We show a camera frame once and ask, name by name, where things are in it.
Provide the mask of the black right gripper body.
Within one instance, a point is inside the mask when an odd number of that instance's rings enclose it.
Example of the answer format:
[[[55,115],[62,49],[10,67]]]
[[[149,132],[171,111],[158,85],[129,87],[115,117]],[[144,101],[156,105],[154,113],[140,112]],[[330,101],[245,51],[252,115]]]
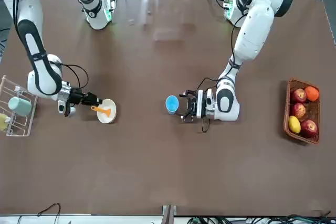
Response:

| WHAT TO PRODUCE |
Pick every line from the listing holding the string "mask", and copy it.

| ANSWER TO THE EXERCISE |
Provide the mask of the black right gripper body.
Within one instance, a point is inside the mask when an odd number of that instance's rings enclose it.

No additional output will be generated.